We are very excited to welcome her back to Houston to perform Grieg’s Piano Concerto. In addition to her acclaimed interpretations of the standard repertoire, she is also world famous for her astonishing ability to improvise and has recently released a recording of one of her original compositions, Ex Patria (audience members at the concerts this weekend will have the opportunity to purchase this CD and have it autographed by Gabriela). I recently got the chance to ask this amazing pianist, improviser and composer a few questions about her upcoming concerts and career.
Calvin Dotsey: How would you describe Grieg’s Piano Concerto to someone who has never heard it before?

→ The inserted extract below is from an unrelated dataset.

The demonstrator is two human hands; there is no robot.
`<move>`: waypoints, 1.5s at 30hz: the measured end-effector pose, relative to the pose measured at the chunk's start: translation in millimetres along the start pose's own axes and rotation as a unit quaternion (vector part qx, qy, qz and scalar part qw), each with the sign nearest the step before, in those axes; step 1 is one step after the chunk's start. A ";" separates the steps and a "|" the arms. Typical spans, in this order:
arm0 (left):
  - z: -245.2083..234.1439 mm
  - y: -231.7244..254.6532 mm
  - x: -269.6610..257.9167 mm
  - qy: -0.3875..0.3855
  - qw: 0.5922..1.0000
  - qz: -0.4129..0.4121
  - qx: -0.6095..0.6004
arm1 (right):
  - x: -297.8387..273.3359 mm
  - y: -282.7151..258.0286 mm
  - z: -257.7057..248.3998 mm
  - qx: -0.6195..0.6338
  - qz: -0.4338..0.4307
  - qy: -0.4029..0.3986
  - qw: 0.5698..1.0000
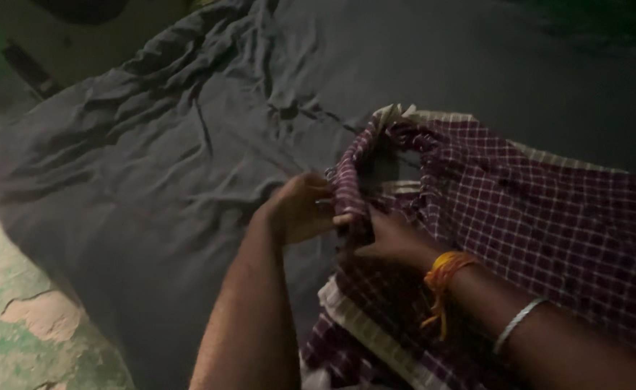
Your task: The person folds a maroon and white checkered cloth on a bed, aligning edges and making multiple folds to create a compact bundle. They then carry the folded cloth to a white metal trunk, open it, place the cloth inside, and close the trunk.
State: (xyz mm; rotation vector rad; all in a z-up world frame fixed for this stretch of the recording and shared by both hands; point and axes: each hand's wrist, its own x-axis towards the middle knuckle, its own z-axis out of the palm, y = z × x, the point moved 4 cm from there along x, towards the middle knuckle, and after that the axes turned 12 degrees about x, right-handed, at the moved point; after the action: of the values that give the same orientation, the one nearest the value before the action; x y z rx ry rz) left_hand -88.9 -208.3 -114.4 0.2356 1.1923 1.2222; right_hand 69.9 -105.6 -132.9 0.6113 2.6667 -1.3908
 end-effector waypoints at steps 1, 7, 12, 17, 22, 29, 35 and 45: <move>-0.6 -7.9 -2.2 -0.005 1.000 0.007 0.014 | -2.8 8.6 4.0 0.023 0.019 0.043 0.999; -17.8 -76.6 4.0 0.026 0.813 -0.148 0.562 | -19.9 32.1 -0.1 -0.046 -0.157 0.268 0.949; -6.9 -141.8 5.0 -0.016 0.820 -0.112 0.561 | -42.7 22.5 -3.7 0.039 -0.045 0.181 0.982; -32.0 -147.8 -8.2 0.121 0.871 -0.002 0.476 | -83.5 -8.2 -9.0 0.107 -0.049 0.341 0.933; -66.2 -136.9 -48.3 0.291 0.910 0.196 0.223 | -87.3 -27.7 5.0 0.131 -0.031 0.345 0.929; -93.2 -157.4 -73.8 0.354 0.876 0.268 0.186 | -75.3 -25.8 78.4 0.084 0.115 0.011 0.990; -122.2 -147.7 -98.7 0.378 0.860 0.190 0.285 | -99.5 -32.8 105.4 -0.026 0.030 -0.018 0.999; -31.6 -138.6 -152.2 0.209 0.390 0.344 0.828 | -152.9 -56.3 123.6 -0.109 0.111 0.126 0.980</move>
State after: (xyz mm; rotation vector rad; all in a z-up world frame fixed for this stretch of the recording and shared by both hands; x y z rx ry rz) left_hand -12.1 -400.4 -137.9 2.2177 2.5705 0.0693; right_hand 174.5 -281.2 -124.7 1.0848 2.7761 -1.0076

Gabriela Montero: The Grieg Concerto is a piece perfectly balanced with virtuosity, melancholy and innocence. Its power lies in its nobility—never showing off and always introspective.
CD: What do you think about when you are preparing and performing this piece?
GM: As with every other piece, I try to live every note, every metaphor and every emotion. It is a physical experience—a symbiosis with the composer.
CD: Do you have any favorite passages you would like to highlight for the audience? What do you personally love about this piece?
GM: The cadenza is very powerful. The mysterious build up to the climax is extremely moving and always gives me shivers. I love the naïveté of the concerto but also the Nordic masculinity of it. The contrasts, the tenderness…
CD: You are famous throughout the world for your astonishing improvisations. When and how did you learn to improvise?
GM: I have always improvised. The first thing I would do as a very young girl, was sit down at the piano and improvise stories. I never learned to improvise (I don’t believe you can—that is an oxymoron in my opinion. How can you learn something that by definition, should not exist?) and I also don’t believe you can practice it. When I improvise, it is always in the moment and I have no plan, no structure and no awareness of what is happening or will happening. I find that the most liberating experience in my life.
CD: Do you think improvisation should be better integrated into music education than it is today? How does improvisation affect the way you interpret works that have been written down?
GM: I think everyone should find a way to improvise—the results don’t really matter (especially in private!) but the process is invaluable to bringing you to a different intimacy in your relationship with your instrument. I don’t believe there is a right or wrong. Of course there are many different levels of it, but the essential goal should be to find your voice as a communicator—not a performer. What I am interested in is artists who LIVE music, not perform it.
CD: Are you working on any new compositions?
GM: I am going to try to find some time to write some piano solo repertoire and perhaps a clarinet and piano sonata. If only I had a clone, a nanny, a cook and a teleporting machine!